Are the Child’s Parents Ready for Partnership?

Traditionally, the nurse/patient relationship is one of mutual satisfaction: the patient has needs and the professional nurse applies learned knowledge and skills to meet these needs. However, when working with families of children with disabilities, nurses may find an entirely different scenario. Robert Naseef, the father of a child with autism, uses the term "perilou s partnership" to describe the relationship between the parents of a child with special needs and the professionals involved in the child’s life. He goes on to describe:

"Parents’ relationships with professionals are born of necessity and desperation during a time of grief and are therefore rife with opportunities for misunderstanding and conflict. You don’t want to be there in the first place. No one wants to spend countless hours having his or her baby diagnosed and treated in offices, clinics, hospitals, and special schools by doctors, therapists, psychologists, teachers, social workers, et al. You simply want someone to fix your child and your dream–to take your pain away." (Naseef, p. 174)

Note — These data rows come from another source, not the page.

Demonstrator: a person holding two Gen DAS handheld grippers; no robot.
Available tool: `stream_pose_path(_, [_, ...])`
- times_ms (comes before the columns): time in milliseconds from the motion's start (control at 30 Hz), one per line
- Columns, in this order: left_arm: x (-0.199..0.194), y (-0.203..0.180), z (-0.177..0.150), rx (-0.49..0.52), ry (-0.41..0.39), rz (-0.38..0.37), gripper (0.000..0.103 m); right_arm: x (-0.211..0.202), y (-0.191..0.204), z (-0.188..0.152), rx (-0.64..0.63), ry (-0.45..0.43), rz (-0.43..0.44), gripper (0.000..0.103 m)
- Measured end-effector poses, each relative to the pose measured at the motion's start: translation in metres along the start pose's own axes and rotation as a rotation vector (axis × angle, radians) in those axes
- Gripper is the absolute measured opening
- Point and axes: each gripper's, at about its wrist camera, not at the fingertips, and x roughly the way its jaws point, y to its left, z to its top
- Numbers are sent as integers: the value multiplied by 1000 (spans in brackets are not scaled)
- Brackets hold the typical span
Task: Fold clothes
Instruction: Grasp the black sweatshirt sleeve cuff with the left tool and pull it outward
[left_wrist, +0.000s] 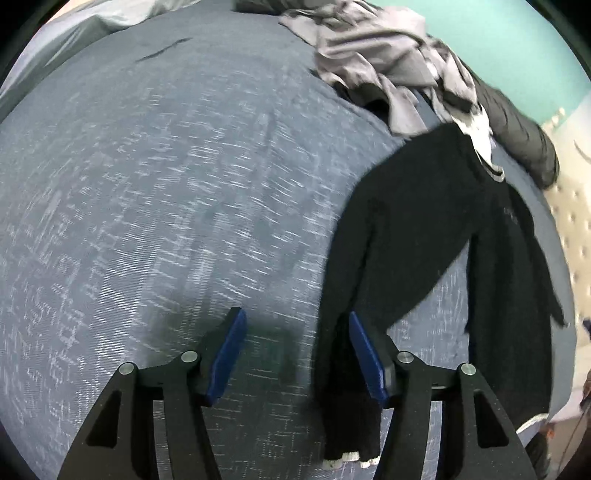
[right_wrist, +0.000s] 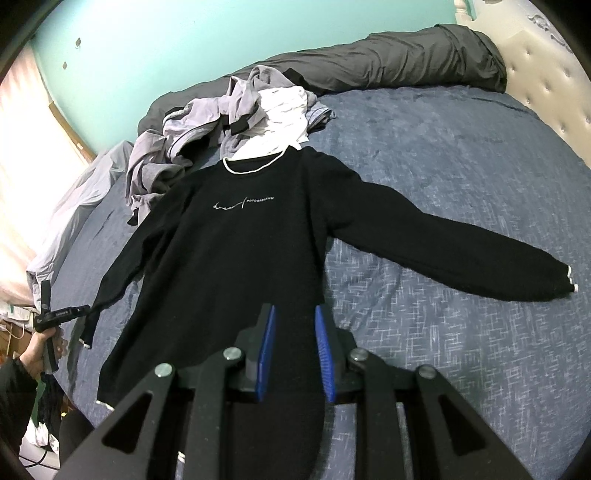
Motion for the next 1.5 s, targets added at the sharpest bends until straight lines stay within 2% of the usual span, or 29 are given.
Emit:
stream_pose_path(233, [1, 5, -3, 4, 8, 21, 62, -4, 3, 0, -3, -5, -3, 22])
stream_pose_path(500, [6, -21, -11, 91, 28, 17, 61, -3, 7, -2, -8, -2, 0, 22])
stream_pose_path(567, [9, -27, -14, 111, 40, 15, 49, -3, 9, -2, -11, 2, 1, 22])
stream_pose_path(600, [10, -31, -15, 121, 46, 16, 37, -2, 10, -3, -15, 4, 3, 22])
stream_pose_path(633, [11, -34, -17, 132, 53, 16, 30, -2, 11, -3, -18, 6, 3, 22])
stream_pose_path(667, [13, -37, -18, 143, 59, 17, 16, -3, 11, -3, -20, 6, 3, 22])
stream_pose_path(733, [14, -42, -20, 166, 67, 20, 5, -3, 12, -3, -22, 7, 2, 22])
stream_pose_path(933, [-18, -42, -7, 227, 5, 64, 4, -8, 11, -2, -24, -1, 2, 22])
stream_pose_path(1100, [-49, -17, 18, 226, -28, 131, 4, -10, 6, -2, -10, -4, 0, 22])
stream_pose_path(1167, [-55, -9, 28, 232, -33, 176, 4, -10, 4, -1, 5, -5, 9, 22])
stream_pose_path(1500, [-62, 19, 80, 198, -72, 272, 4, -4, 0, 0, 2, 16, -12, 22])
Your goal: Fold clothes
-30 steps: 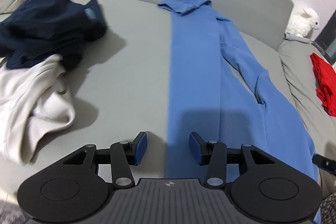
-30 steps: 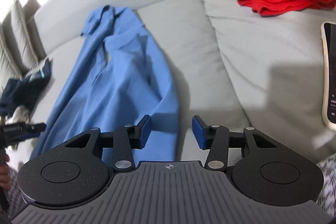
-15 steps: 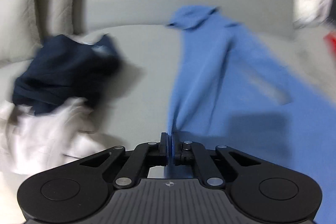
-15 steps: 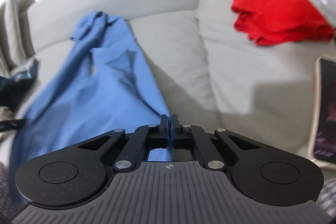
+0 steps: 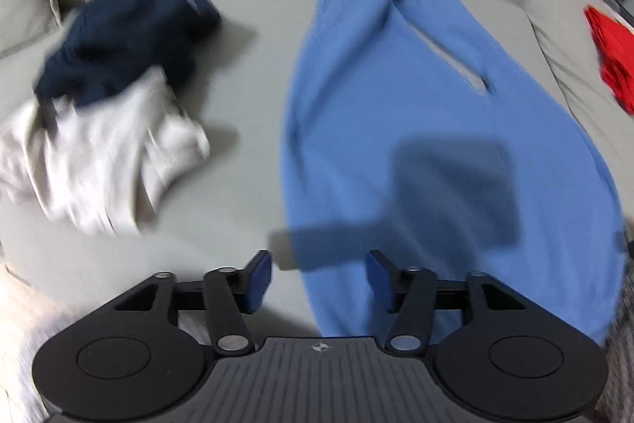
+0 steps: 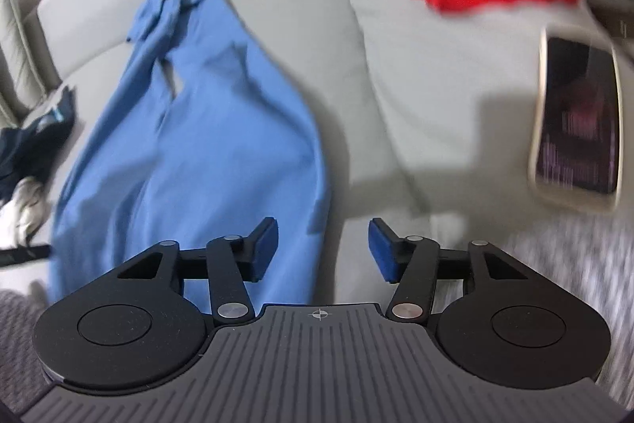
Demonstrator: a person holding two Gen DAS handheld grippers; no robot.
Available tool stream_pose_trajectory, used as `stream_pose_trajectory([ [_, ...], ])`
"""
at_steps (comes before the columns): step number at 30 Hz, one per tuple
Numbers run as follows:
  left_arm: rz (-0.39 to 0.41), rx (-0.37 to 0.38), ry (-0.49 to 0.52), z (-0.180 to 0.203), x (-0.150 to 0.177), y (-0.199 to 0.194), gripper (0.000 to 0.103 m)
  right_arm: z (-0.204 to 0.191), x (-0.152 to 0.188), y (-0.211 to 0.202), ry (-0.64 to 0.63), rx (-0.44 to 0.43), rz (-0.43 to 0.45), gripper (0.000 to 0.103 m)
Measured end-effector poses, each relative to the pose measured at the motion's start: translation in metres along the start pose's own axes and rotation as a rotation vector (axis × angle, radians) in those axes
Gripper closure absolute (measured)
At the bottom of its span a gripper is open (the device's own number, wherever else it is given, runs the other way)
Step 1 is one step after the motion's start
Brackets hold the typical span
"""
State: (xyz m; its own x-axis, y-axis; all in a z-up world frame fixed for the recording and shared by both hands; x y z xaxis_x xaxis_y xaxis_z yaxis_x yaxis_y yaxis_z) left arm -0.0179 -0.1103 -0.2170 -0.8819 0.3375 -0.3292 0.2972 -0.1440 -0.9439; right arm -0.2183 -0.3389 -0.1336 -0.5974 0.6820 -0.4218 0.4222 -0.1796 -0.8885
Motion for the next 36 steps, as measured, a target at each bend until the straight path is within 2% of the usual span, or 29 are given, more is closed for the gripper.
stream_pose_trajectory([
  [3,-0.071,0.013,-0.044,0.0,0.008,0.016,0.044,-0.002,0.023,0.01,0.044,-0.048,-0.06,0.044],
  [5,-0.086,0.015,-0.069,-0.001,0.007,0.02,0.042,-0.004,0.031,0.019,0.06,-0.075,-0.078,0.044],
  [7,-0.085,0.01,-0.052,0.002,0.006,0.02,0.043,-0.008,0.033,0.027,0.073,-0.127,-0.087,0.05],
  [8,-0.079,0.012,-0.042,0.002,0.007,0.02,0.049,-0.01,0.034,0.029,0.065,-0.135,-0.089,0.063],
  [9,-0.07,0.031,-0.032,0.003,0.007,0.018,0.062,-0.012,0.035,0.03,0.052,-0.14,-0.089,0.076],
  [10,-0.068,0.045,-0.028,0.004,0.007,0.017,0.07,-0.014,0.035,0.031,0.039,-0.145,-0.09,0.081],
  [11,-0.068,0.057,-0.023,0.005,0.007,0.014,0.088,-0.016,0.036,0.032,0.026,-0.149,-0.091,0.093],
  [12,-0.071,0.057,-0.005,0.006,0.008,0.01,0.101,-0.018,0.036,0.03,0.017,-0.154,-0.092,0.096],
  [15,-0.076,0.068,0.021,0.006,0.007,-0.003,0.101,-0.021,0.034,0.02,-0.017,-0.162,-0.103,0.097],
  [18,-0.085,0.094,0.002,-0.001,0.009,-0.019,0.101,-0.023,0.03,0.005,-0.057,-0.159,-0.115,0.098],
  [21,-0.102,0.111,0.01,-0.001,0.023,-0.039,0.101,-0.028,0.027,-0.015,-0.118,-0.144,-0.127,0.098],
  [27,-0.121,0.115,0.032,0.006,0.054,-0.058,0.099,-0.031,0.038,-0.051,-0.199,-0.123,-0.177,0.098],
  [30,-0.166,0.078,0.008,0.001,0.056,-0.041,0.087,-0.031,0.045,-0.056,-0.214,-0.125,-0.198,0.096],
  [31,-0.184,0.074,-0.021,0.0,0.053,-0.037,0.087,-0.029,0.047,-0.046,-0.229,-0.1,-0.2,0.093],
  [32,-0.172,0.072,-0.02,0.0,0.05,-0.04,0.086,-0.025,0.048,-0.036,-0.241,-0.07,-0.211,0.071],
  [33,-0.16,0.07,-0.02,0.001,0.048,-0.044,0.076,-0.021,0.048,-0.024,-0.255,-0.014,-0.239,0.054],
  [34,-0.144,0.065,-0.017,0.001,0.045,-0.049,0.067,-0.019,0.048,-0.018,-0.264,0.019,-0.252,0.053],
  [35,-0.09,0.032,0.016,0.001,0.036,-0.061,0.056,-0.017,0.046,-0.017,-0.269,0.038,-0.245,0.053],
  [36,-0.023,0.001,0.046,0.0,0.026,-0.073,0.055,-0.017,0.044,-0.019,-0.27,0.041,-0.24,0.047],
])
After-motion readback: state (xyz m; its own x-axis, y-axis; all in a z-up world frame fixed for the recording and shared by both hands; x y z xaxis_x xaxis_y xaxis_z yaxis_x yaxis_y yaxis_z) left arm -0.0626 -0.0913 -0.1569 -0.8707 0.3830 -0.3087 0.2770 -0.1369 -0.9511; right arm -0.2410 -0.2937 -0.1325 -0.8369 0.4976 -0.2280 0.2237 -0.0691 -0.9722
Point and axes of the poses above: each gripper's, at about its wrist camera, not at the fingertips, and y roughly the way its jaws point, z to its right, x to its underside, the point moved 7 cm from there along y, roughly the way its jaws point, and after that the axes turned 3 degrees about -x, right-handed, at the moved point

It’s imperative that nurses remember that they are only one of the many medical, developmental, and educational professionals trying to establish a partnership with the child’s parents. Imagine the situation from Mom or Dad’s point of view: Parenting is a very personal occupation, and the parent/child relationship is an intimate one. Most parents are able to carry out their responsibilities and form relationships with their children in relative privacy. However, if that child has special needs, there are a host of professionals vying for the time and attention of the child and the parents. As Naseef asserts very bluntly, "You don’t want teams of professionals peering over your shoulder asking questions." (Naseef, p. 174) At a time when nurses working with the child are trying to establish working relationships with the parents, Mom and Dad may have little time or energy for any interactions outside of the parent/child bond. The stage is set for conflict.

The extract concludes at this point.